Researchers Find Clues to Extending EV Battery Life

In a breakthrough that’s expected to lead to better batteries and driving ranges for electric vehicles (EVs), researchers used X-rays to discover why rechargeable batteries degrade over time and suggest ways to improve their performance.

“Now that we understand what is causing batteries to degrade, we can inform the battery chemistry community on what needs to be improved when designing batteries,” Michael Toney, a professor in the Department of Chemical and Biological Engineering at the University of Colorado Boulder, told The Independent.

Toney’s research team, which included partnerships with Argonne National Laboratory and other universities to conduct the study, published its findings in an article titled “Solvent-mediated oxide hydrogenation in layered cathodes” in the academic journal Science.

Lithium-ion batteries are currently a crucial component of the electric vehicles that climate advocates say are key to reducing global emissions. Though technological advancements like solid state batteries could replace them one day, lithium-ion batteries remain the dominant power source for leading EV companies like Tesla. But like other batteries we use in our day-to-day lives, lithium ion batteries wear out over time and eventually hold less charge than they did when new.

The root of the issue is batteries’ tendency to “self-discharge,” by which a battery loses charge even when not in use. Self-discharge eventually “leads to continuous degradation of battery performance,” Zonghai Chen, an Argonne senior chemist, explained in a release. Chen added that self-discharge is “experienced by all rechargeable electrochemical devices.”

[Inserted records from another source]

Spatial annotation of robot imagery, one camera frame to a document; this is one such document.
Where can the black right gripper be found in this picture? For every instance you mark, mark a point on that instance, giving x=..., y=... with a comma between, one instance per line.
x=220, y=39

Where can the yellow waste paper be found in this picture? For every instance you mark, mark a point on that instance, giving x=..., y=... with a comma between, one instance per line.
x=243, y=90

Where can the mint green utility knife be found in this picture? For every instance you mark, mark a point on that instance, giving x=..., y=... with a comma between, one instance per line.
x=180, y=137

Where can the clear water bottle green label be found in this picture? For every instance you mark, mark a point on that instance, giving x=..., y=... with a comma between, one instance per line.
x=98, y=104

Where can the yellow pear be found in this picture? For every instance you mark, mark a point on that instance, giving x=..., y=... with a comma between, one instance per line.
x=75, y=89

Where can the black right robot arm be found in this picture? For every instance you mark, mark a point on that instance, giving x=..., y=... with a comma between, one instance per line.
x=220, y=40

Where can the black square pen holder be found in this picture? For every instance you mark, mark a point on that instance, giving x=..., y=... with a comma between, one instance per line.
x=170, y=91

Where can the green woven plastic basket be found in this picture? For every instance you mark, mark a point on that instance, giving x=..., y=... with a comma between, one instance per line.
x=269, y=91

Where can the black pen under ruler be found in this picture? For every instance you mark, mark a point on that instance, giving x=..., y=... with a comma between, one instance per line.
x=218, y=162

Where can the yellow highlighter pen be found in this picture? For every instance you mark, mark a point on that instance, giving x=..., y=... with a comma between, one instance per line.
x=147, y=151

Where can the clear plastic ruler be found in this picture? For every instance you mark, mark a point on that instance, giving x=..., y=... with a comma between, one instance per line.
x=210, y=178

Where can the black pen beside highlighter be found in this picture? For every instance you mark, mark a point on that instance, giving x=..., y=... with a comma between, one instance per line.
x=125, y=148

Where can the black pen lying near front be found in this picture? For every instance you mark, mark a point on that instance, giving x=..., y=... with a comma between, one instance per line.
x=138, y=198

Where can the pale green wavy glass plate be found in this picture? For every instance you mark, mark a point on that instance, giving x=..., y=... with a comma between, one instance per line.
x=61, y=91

But why batteries self-discharge, and what complex chemical reactions cause it to happen, has been poorly understood. So the research team used state-of-art X-ray facilities to fill knowledge gaps, and found that hydrogen molecules from a battery’s electrolyte—a liquid or gel that transfers ions through the battery to store or release a charge—were contaminating the cathode, one of the terminals to and from which electrons flow. This contamination would then interfere with the flow of lithium ions carrying charge through the battery.

Additional findings of the study clarify that the hydrogen atoms that did the contaminating were primarily sourced from solvents in the electrolyte that contain methylene, a chemical compound of carbon and hydrogen. The researchers also showed that batteries charged to a higher voltage would create more of a chemical layer on the cathode surface to further interfere with the battery’s charging and discharging, compared to when a lower voltage was considered a full charge.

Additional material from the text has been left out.